Sirtuin Activators for Longevity

Sirtuins are a family of seven mammalian NAD+-dependent deacylases (SIRT1–SIRT7) that act as master regulators of metabolism, DNA repair, and the response to nutrient stress. They were identified as longevity genes in yeast in 2000 by Leonard Guarente's lab at MIT, and the discovery that resveratrol activated yeast SIRT2 (Sir2) ignited a fifteen-year wave of pharmaceutical and consumer interest in "STACs" (sirtuin-activating compounds). The story has since become more complicated — a major 2010 paper argued that the original resveratrol-SIRT1 activation was a fluorophore artifact, and the GSK acquisition of Sirtris for $720M in 2008 was followed by the eventual shuttering of its STAC pipeline. The current evidence is more nuanced than either the boosters or the skeptics suggest: sirtuins are real longevity regulators, NAD+-driven sirtuin activation is well-supported, but small-molecule allosteric activators like resveratrol and pterostilbene act on a more limited subset of substrates than originally claimed.

Table of Contents

  1. What Sirtuins Do (SIRT1–SIRT7)
  2. The Information Theory of Aging
  3. Resveratrol and the SIRT1 Activation Controversy
  4. Pterostilbene as the More Bioavailable Cousin
  5. Second-Generation STACs (SRT2104, SRT1720)
  6. Sirtuin Activation Through Substrate (NAD+)
  7. SIRT6 Overexpression Extends Mouse Lifespan
  8. Human Evidence for Resveratrol
  9. Practical Application and Cautions
  10. Key Research Papers
  11. Connections

What Sirtuins Do (SIRT1–SIRT7)

The mammalian sirtuin family has seven members with overlapping but distinct functions. They share the same catalytic core: removing acyl groups (most commonly acetyl, but also succinyl, malonyl, and others) from lysine residues on target proteins, using NAD+ as an obligate cosubstrate. Each deacylation reaction consumes one NAD+ molecule, which is why sirtuin activity is fundamentally constrained by NAD+ availability.

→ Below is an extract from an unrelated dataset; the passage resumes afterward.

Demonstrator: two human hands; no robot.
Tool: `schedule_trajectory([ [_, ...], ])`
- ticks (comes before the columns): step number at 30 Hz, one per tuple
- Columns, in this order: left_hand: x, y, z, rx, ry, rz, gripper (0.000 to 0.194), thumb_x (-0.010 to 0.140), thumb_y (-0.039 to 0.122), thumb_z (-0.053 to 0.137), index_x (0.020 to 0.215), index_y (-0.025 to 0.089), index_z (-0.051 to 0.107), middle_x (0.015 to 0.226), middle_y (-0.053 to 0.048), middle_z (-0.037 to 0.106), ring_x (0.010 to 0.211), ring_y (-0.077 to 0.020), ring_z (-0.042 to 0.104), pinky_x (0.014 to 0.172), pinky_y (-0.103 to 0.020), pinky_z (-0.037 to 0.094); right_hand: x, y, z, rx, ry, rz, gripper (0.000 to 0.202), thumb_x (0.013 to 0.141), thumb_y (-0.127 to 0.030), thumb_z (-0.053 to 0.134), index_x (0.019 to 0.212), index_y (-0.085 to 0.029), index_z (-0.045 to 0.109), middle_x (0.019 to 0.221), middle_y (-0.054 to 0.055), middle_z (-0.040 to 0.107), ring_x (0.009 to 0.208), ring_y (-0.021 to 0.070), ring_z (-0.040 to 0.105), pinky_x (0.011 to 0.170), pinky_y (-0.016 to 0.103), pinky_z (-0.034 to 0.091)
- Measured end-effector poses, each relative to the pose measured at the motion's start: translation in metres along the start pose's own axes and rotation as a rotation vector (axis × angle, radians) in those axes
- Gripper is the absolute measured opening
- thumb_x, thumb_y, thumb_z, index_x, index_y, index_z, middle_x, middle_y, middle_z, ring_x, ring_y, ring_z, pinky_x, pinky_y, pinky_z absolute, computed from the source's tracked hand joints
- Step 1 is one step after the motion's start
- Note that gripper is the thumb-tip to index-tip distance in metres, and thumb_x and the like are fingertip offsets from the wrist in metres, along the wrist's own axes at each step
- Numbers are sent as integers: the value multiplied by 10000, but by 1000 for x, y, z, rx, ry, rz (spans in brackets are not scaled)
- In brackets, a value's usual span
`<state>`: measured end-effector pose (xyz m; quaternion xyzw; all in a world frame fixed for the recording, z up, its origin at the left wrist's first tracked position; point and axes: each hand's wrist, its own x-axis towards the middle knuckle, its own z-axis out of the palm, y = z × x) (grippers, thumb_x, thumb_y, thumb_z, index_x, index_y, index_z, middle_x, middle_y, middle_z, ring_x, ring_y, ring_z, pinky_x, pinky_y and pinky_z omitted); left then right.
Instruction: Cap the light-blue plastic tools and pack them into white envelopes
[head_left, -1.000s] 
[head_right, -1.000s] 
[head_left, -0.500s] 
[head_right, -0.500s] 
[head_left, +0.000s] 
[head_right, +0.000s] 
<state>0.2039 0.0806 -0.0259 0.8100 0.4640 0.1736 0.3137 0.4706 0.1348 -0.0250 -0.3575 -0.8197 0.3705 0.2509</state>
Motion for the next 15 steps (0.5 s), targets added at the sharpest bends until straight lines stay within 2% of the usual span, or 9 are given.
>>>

The seven sirtuins together affect essentially every cellular process implicated in aging — energy metabolism, DNA repair, mitochondrial function, oxidative stress response, inflammation, and chromatin maintenance. This breadth is what makes them attractive longevity targets and what makes "sirtuin activation" a marketing-friendly but technically vague claim.

Back to Table of Contents

The Information Theory of Aging

David Sinclair's 2014 book "Lifespan" and the underlying scientific papers articulate a unifying framework called the "Information Theory of Aging." The theory says that aging is primarily a loss of epigenetic information — the chromatin marks (DNA methylation, histone acetylation, histone methylation) that tell each cell which subset of its genome to express.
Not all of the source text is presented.